→ **Exercise brief**
The lines to copy are those in the listing that hold the word "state".

*** Opening of Data extract ***

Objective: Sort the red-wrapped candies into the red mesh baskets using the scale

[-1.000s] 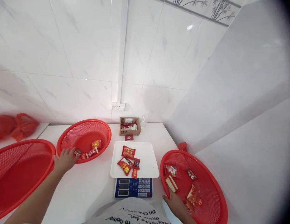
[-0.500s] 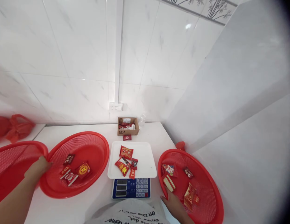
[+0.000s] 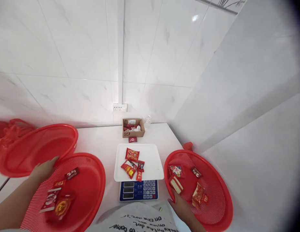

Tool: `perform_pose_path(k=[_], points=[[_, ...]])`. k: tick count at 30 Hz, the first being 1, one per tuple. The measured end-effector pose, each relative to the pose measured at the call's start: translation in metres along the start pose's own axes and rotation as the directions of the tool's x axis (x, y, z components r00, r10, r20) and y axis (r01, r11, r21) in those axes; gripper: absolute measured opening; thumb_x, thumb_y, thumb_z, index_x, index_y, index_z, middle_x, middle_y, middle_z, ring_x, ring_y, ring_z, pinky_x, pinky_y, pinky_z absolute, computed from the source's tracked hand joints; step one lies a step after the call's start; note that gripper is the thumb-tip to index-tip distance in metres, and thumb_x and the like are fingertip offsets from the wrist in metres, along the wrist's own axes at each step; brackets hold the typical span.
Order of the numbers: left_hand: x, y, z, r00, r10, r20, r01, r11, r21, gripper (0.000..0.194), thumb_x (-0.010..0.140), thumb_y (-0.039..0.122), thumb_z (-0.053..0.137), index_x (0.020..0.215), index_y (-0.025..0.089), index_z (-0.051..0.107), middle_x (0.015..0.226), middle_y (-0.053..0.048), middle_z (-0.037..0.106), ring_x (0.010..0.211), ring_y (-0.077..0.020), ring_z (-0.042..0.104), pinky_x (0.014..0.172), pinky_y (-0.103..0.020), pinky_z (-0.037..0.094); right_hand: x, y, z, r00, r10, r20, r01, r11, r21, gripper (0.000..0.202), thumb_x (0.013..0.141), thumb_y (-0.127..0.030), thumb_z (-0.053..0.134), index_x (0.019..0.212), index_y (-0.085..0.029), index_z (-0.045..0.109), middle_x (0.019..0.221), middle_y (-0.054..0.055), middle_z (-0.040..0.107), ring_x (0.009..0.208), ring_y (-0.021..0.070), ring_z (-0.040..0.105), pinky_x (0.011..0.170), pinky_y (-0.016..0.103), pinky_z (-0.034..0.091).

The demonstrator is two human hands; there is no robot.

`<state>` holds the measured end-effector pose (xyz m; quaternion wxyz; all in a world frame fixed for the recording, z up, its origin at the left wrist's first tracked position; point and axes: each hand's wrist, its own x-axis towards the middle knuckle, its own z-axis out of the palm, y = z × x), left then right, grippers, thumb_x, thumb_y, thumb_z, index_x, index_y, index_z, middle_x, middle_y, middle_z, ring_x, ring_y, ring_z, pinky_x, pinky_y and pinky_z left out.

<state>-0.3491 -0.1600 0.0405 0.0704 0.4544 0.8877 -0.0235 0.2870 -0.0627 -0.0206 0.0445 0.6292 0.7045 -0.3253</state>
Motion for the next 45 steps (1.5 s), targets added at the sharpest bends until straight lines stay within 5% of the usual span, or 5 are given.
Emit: perform_pose_path(k=[12, 17, 32, 40, 45], points=[[0.005, 0.083, -0.015, 0.973, 0.212, 0.096, -0.206, 0.977, -0.061, 0.064, 0.074, 0.008, 0.032, 0.138, 0.016, 0.031, 0.142, -0.010, 0.035, 0.135, -0.0266, 0.019, 0.104, -0.053, 0.018, 0.007, -0.003, -0.006, 0.999, 0.050, 0.005, -0.050, 0.999, 0.016, 0.062, 0.077, -0.031, 0.039, 0.134, -0.007, 0.033, 0.131, 0.015, 0.048, 0.119, 0.0236, 0.048, 0.098, 0.032, 0.034], [0.004, 0.122, 0.002, 0.877, 0.440, 0.195, -0.397, 0.890, -0.223, 0.053, 0.081, 0.035, 0.037, 0.132, 0.021, 0.041, 0.136, -0.007, 0.045, 0.128, -0.0269, 0.035, 0.106, -0.048, 0.019, 0.007, -0.006, -0.009, 0.998, 0.055, 0.028, -0.054, 0.998, -0.013, 0.060, 0.078, -0.031, 0.039, 0.133, -0.006, 0.035, 0.131, 0.017, 0.048, 0.117, 0.0244, 0.050, 0.096, 0.032, 0.035], [-0.015, 0.223, 0.024, 0.913, 0.405, -0.040, -0.399, 0.872, -0.284, 0.049, 0.088, 0.033, 0.034, 0.131, 0.013, 0.040, 0.133, -0.016, 0.047, 0.122, -0.0277, 0.043, 0.097, -0.042, 0.036, 0.007, -0.009, -0.016, 0.998, 0.037, 0.042, -0.035, 0.998, -0.049, 0.063, 0.077, -0.027, 0.044, 0.135, -0.007, 0.032, 0.126, 0.018, 0.053, 0.113, 0.0269, 0.053, 0.092, 0.035, 0.038], [-0.095, 0.304, 0.054, 0.602, 0.783, -0.155, -0.788, 0.553, -0.270, 0.059, 0.083, 0.051, 0.043, 0.135, 0.025, 0.036, 0.144, -0.010, 0.032, 0.133, -0.0282, 0.023, 0.107, -0.051, 0.018, 0.007, -0.006, -0.010, 0.999, 0.050, -0.008, -0.050, 0.998, -0.034, 0.059, 0.078, -0.030, 0.044, 0.133, -0.011, 0.035, 0.124, 0.015, 0.055, 0.111, 0.0258, 0.053, 0.091, 0.034, 0.038], [-0.111, 0.324, 0.067, 0.627, 0.771, -0.114, -0.771, 0.594, -0.229, 0.055, 0.081, 0.052, 0.047, 0.131, 0.029, 0.043, 0.146, -0.010, 0.028, 0.135, -0.0339, 0.016, 0.104, -0.059, 0.012, 0.007, -0.005, -0.010, 0.998, 0.056, -0.001, -0.056, 0.998, 0.011, 0.060, 0.077, -0.031, 0.045, 0.133, -0.013, 0.035, 0.127, 0.015, 0.052, 0.112, 0.0253, 0.052, 0.091, 0.035, 0.037]])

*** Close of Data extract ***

→ **Answer box**
`<state>` holds the measured end-effector pose (xyz m; quaternion wxyz; all in a world frame fixed for the recording, z up, its origin at the left wrist's first tracked position; point and axes: each hand's wrist, its own x-axis towards the middle knuckle, its own z-axis out of the palm, y = z × x), left then right, grippers, thumb_x, thumb_y, thumb_z, index_x, index_y, index_z, middle_x, middle_y, middle_z, ring_x, ring_y, ring_z, pinky_x, pinky_y and pinky_z left out.
<state>-0.3491 -0.1600 0.0405 0.0704 0.4544 0.8877 -0.0235 0.2870 -0.0627 -0.0206 0.0445 0.6292 0.7045 -0.3253</state>

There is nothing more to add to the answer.